A fairer, greener and more efficient Barcelona

In a country as decentralised as Spain, local governments and large cities enjoy a great deal of autonomy but also often find themselves on the front line to respond to crises and the needs of their citizens. Since 2009, the Catalan capital has understood that cities are complex systems with interconnected components. Urban resilience requires integrated, inclusive, accountable and forward-looking solutions.

© Kaspars Upmanis - Barcelona

© Kaspars Upmanis – Barcelona

Barcelona collaborates with UN-Habitat to implement actions of this type, both on its territory and abroad.

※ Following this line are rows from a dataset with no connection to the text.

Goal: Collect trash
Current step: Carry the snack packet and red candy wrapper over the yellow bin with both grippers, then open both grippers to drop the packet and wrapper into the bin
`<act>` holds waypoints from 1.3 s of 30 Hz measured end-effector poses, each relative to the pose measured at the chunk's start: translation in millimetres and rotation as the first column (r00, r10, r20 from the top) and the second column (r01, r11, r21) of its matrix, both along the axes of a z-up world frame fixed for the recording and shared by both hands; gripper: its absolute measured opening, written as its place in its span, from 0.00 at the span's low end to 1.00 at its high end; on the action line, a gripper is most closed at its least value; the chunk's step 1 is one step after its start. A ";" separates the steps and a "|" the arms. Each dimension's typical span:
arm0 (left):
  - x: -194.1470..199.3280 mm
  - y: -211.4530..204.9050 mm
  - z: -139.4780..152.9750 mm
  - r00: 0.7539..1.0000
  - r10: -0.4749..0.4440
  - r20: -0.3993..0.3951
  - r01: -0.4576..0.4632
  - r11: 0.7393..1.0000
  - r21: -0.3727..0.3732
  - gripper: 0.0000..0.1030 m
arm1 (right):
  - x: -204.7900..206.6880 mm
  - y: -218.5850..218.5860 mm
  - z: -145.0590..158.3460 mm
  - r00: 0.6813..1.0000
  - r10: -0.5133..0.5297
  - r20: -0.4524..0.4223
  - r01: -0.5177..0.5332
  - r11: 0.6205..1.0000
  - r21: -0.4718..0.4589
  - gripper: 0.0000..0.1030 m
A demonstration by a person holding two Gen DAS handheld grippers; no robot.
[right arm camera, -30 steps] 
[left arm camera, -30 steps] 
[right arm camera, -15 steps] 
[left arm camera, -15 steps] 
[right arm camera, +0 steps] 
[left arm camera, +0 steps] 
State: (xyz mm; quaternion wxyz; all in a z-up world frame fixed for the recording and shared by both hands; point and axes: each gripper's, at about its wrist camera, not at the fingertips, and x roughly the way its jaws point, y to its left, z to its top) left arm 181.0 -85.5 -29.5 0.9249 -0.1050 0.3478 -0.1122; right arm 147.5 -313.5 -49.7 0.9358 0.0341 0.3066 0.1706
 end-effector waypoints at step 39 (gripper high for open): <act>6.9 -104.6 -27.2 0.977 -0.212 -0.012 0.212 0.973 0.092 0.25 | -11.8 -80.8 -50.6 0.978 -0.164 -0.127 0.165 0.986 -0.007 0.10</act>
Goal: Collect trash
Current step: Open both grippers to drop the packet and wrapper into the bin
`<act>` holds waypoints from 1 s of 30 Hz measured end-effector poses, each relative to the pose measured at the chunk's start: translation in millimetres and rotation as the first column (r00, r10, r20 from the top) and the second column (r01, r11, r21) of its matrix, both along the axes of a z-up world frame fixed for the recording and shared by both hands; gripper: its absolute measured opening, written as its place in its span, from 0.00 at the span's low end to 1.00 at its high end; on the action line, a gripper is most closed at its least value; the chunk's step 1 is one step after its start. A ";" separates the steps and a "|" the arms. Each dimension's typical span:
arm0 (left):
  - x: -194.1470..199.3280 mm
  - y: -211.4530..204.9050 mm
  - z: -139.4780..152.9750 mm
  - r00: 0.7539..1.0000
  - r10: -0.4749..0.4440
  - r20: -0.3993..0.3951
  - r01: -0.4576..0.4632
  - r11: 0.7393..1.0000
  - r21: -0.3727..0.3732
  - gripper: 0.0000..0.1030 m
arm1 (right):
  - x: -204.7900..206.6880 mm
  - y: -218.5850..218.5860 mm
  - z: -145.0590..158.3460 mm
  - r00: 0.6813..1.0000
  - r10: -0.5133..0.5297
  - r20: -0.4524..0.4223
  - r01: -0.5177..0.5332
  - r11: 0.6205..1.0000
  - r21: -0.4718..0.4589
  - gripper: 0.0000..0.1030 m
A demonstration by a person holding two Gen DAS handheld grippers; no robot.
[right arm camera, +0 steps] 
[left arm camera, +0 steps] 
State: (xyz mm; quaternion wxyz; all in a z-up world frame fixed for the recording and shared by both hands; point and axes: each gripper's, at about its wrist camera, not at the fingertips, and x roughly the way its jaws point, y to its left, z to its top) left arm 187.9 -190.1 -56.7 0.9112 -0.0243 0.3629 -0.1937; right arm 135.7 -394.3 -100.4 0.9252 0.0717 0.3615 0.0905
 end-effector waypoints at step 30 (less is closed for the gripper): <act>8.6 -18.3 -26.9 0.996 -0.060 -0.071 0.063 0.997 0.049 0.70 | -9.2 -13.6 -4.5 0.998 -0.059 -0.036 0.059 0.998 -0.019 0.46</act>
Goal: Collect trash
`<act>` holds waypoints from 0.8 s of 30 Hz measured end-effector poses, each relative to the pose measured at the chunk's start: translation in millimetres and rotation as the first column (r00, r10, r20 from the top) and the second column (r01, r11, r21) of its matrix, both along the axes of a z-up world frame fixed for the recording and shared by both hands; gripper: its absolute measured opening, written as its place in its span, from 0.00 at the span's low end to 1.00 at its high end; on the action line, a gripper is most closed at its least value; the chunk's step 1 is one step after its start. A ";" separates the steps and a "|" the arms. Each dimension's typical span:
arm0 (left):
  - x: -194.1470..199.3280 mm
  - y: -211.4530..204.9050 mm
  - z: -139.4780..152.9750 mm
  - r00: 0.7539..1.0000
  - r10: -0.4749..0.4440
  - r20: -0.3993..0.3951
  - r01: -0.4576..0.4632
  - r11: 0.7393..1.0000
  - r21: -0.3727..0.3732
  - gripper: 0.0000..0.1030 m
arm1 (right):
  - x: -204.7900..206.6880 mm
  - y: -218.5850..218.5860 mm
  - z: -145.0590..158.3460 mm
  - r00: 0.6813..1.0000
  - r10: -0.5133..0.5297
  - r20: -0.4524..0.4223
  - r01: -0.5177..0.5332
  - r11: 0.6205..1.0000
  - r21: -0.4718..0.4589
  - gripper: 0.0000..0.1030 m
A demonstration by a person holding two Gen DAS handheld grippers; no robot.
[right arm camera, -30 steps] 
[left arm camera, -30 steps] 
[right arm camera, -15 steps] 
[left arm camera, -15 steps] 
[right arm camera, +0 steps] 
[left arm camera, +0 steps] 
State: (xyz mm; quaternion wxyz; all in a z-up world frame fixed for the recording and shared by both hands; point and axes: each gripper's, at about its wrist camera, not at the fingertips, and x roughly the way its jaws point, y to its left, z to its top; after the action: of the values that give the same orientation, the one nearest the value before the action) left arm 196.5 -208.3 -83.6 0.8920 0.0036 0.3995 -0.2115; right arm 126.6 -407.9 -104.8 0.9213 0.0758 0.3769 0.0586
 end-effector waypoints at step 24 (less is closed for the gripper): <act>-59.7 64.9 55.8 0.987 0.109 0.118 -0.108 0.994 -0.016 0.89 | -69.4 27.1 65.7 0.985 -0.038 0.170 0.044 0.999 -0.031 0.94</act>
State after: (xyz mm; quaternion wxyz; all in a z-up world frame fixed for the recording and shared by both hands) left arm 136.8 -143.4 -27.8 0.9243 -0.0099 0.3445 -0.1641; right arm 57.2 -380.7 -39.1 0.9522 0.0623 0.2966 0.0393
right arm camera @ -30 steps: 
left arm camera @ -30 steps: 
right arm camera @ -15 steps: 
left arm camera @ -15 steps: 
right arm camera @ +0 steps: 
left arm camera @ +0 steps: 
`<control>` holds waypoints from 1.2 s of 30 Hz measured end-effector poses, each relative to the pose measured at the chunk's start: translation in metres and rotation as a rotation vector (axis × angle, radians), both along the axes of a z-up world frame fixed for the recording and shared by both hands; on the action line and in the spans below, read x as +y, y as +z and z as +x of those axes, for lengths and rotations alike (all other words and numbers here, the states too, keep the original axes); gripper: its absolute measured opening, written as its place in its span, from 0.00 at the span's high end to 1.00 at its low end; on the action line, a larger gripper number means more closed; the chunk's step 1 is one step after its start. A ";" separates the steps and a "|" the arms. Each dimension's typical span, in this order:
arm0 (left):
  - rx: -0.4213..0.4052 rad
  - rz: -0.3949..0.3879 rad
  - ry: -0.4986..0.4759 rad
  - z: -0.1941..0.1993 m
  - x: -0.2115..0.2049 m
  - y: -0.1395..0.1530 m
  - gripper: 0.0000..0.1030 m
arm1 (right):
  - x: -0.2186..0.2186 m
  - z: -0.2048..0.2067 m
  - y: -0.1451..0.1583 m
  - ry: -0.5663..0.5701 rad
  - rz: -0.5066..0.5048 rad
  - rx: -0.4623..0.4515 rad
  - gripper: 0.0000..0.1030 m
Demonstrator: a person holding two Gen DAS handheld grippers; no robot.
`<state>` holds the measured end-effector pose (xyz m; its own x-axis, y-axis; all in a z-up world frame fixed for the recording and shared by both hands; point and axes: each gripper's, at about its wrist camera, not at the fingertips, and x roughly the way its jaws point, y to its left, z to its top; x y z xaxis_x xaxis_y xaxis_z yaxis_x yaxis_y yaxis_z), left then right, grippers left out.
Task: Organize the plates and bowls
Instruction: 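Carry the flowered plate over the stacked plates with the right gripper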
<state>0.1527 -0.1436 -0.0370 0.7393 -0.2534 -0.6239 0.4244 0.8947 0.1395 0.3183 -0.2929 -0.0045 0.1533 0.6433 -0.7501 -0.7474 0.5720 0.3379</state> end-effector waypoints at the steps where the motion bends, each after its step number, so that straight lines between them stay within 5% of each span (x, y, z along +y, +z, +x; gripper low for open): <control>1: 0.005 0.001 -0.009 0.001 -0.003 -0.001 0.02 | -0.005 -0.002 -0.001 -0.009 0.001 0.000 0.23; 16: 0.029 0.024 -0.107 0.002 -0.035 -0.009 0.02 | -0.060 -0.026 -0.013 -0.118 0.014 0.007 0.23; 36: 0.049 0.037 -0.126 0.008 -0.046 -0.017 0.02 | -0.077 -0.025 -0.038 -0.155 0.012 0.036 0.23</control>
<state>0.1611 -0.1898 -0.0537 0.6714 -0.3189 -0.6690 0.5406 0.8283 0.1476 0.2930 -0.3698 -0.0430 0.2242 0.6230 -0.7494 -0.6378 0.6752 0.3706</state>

For Emilia Saiz, from Barcelona and Secretary-General of UCLG (United Cities and Local Governments), the largest global organisation bringing together cities and local and regional governments, “governance and resilience are two concepts that must be addressed in an integrated way to build sustainable cities”.

Three priority areas

The Catalan capital has developed a sustainable and inclusive development strategy. Its public investments are made according to three priorities: the right to housing and essential services, the development of public spaces (accessibility, health, uses and social cohesion) and the ageing of the population (urban seniors are the most vulnerable economically speaking). 

This transformation work is essential to the transition from a reactive urban culture to a proactive one. The example of Barcelona should inspire other major cities to embark on the path of resilience, maximising investments and reducing the impact of shocks and stresses on their inhabitants.